**Task description:**
Could you copy every line of the data that contains the word "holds"?

+++++

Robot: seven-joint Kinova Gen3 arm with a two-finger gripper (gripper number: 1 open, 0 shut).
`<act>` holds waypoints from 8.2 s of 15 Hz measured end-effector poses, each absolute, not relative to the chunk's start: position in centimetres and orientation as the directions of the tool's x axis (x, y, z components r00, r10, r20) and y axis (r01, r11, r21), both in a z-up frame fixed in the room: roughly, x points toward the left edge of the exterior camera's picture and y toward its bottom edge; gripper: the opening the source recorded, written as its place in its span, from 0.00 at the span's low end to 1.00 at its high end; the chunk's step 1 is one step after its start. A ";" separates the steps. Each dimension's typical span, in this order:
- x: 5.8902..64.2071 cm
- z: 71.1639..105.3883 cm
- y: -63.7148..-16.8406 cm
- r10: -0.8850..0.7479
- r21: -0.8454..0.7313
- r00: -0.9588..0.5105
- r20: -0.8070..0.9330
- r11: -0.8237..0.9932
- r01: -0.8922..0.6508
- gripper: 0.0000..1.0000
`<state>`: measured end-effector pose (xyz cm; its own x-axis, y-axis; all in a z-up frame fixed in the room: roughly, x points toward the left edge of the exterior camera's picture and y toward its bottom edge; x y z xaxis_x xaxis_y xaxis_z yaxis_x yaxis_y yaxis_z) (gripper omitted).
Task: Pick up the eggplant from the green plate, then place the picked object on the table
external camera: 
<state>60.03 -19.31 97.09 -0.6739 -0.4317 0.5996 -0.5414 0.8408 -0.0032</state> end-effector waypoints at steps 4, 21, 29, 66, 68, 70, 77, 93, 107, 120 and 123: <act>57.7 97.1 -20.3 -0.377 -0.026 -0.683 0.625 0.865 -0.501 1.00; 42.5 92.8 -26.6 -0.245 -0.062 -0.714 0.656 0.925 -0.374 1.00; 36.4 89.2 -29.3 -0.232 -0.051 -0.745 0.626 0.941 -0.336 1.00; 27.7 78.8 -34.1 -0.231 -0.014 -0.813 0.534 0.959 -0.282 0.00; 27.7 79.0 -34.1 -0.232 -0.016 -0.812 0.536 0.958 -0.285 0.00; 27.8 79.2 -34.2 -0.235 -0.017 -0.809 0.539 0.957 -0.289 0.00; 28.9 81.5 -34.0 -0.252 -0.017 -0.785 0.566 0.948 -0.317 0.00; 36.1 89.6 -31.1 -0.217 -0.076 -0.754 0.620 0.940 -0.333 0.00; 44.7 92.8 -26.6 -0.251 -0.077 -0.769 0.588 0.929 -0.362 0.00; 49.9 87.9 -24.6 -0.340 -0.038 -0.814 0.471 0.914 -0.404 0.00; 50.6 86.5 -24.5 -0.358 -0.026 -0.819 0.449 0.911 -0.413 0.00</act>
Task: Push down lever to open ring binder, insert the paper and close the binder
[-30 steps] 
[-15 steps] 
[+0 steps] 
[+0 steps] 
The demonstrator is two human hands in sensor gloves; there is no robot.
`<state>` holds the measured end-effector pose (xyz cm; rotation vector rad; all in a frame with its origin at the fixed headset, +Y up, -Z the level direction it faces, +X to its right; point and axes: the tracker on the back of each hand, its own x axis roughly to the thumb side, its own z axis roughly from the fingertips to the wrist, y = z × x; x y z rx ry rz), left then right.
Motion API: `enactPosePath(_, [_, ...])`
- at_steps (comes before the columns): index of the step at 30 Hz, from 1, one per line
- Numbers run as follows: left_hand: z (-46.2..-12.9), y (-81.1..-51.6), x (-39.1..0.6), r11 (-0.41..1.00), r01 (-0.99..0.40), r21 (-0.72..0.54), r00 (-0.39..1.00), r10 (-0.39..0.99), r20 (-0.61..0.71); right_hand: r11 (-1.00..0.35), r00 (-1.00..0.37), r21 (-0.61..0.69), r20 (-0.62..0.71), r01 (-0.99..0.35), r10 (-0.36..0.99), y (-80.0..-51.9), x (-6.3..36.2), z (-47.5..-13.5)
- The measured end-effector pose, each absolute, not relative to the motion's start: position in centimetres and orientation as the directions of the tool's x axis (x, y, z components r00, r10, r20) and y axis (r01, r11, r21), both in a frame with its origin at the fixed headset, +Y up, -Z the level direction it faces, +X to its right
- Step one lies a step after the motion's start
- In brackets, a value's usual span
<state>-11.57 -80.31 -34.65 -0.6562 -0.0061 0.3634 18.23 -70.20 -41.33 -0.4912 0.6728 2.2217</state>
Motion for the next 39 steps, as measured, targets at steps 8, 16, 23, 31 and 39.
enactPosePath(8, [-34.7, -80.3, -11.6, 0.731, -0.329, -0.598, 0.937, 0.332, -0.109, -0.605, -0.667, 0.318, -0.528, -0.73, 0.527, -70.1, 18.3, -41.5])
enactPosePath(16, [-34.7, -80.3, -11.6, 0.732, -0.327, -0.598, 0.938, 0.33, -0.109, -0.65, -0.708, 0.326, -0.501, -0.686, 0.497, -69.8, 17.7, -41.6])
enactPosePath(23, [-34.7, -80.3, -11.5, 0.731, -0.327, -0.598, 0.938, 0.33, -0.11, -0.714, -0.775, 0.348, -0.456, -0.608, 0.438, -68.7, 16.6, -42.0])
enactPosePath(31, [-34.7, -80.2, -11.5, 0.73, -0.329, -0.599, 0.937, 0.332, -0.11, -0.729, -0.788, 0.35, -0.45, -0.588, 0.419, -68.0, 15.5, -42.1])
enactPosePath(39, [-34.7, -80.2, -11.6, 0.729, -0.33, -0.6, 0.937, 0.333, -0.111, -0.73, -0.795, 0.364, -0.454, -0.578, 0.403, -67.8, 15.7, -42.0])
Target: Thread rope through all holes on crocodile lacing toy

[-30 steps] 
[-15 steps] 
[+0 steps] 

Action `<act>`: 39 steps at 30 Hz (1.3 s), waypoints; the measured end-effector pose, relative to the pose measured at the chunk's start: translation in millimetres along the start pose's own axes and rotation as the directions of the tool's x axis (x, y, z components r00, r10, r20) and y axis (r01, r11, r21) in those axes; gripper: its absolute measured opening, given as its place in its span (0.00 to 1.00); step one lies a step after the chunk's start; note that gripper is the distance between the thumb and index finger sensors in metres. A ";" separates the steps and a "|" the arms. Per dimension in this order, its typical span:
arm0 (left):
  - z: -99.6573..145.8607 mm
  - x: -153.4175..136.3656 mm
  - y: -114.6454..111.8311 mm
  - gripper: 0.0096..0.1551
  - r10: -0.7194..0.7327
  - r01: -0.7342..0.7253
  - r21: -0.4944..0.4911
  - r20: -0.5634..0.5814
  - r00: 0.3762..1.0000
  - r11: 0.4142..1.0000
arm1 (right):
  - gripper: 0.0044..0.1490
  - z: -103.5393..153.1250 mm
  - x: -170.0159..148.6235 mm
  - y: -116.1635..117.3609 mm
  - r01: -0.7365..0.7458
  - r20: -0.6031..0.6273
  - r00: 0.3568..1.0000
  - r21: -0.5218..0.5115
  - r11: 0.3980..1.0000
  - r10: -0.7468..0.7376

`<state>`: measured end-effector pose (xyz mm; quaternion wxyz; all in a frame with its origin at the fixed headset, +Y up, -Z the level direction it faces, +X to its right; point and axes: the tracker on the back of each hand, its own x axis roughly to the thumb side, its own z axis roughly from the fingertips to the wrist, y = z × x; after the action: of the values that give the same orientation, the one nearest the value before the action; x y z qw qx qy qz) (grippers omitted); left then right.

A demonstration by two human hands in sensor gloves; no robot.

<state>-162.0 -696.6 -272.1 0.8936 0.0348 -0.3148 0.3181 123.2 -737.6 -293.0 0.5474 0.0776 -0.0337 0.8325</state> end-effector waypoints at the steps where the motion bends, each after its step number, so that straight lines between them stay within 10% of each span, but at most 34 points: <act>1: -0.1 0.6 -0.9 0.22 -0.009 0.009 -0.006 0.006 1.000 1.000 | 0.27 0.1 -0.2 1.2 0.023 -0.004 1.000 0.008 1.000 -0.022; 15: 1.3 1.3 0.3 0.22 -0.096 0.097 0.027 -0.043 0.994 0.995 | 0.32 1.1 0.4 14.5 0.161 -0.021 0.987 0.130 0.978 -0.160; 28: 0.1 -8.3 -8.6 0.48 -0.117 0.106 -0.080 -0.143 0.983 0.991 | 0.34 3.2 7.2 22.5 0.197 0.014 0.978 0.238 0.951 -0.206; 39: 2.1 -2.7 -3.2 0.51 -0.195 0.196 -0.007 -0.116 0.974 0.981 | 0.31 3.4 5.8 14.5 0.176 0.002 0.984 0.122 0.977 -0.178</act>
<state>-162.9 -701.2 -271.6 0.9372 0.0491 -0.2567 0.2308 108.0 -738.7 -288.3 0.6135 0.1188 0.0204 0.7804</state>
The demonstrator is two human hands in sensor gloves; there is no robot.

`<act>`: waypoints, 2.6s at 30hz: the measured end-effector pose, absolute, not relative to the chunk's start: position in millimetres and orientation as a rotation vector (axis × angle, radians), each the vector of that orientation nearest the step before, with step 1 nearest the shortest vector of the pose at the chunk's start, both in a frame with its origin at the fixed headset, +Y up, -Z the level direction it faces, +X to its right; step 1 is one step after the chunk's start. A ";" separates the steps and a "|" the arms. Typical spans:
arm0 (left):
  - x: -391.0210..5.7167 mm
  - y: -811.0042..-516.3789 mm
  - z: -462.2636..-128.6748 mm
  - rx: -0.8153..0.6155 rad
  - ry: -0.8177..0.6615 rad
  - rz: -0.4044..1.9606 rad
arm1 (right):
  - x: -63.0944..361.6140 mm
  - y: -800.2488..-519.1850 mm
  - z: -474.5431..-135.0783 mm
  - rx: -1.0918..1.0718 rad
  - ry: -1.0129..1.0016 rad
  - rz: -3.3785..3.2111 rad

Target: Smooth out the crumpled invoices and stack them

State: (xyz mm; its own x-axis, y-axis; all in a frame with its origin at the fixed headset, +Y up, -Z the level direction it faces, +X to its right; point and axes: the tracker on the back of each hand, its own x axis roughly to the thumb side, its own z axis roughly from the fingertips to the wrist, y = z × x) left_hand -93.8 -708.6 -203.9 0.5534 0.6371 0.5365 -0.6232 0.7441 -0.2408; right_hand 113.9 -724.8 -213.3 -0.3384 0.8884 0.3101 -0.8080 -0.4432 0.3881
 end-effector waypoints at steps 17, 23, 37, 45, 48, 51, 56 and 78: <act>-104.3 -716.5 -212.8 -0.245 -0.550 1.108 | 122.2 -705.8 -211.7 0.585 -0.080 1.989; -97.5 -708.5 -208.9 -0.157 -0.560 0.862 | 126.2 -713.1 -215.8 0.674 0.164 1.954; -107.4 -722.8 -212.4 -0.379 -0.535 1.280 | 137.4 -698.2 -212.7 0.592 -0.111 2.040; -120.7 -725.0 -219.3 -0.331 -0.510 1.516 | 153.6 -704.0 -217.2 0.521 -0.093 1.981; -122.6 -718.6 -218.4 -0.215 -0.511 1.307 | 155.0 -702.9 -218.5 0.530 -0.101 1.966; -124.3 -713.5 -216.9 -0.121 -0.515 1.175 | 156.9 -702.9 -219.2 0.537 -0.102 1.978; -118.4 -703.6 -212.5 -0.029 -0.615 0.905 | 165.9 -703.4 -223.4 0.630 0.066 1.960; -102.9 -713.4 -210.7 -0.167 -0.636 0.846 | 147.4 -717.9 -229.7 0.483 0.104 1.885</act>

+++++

**Solution below:**
`<act>` holds waypoints from 8.2 s of 15 Hz measured end-effector poses, each absolute, not relative to the chunk's start: position in centimetres and orientation as the directions of the tool's x axis (x, y, z components r00, r10, r20) and y axis (r01, r11, r21), both in a z-up frame fixed in the room: roughly, x points toward the left edge of the exterior camera's picture and y toward its bottom edge; gripper: the opening the source recorded, written as its place in its span, from 0.00 at the span's low end to 1.00 at its high end; the chunk's step 1 is one step after its start. A ";" separates the steps. Each dimension's typical span, in this order:
`<state>` holds the measured end-effector pose (xyz cm; rotation vector rad; all in a frame with its origin at the fixed headset, +Y up, -Z the level direction it faces, +X to its right; point and axes: the tracker on the back of each hand, its own x axis roughly to the thumb side, its own z axis roughly from the fingertips to the wrist, y = z × x; x y z rx ry rz), left then right.

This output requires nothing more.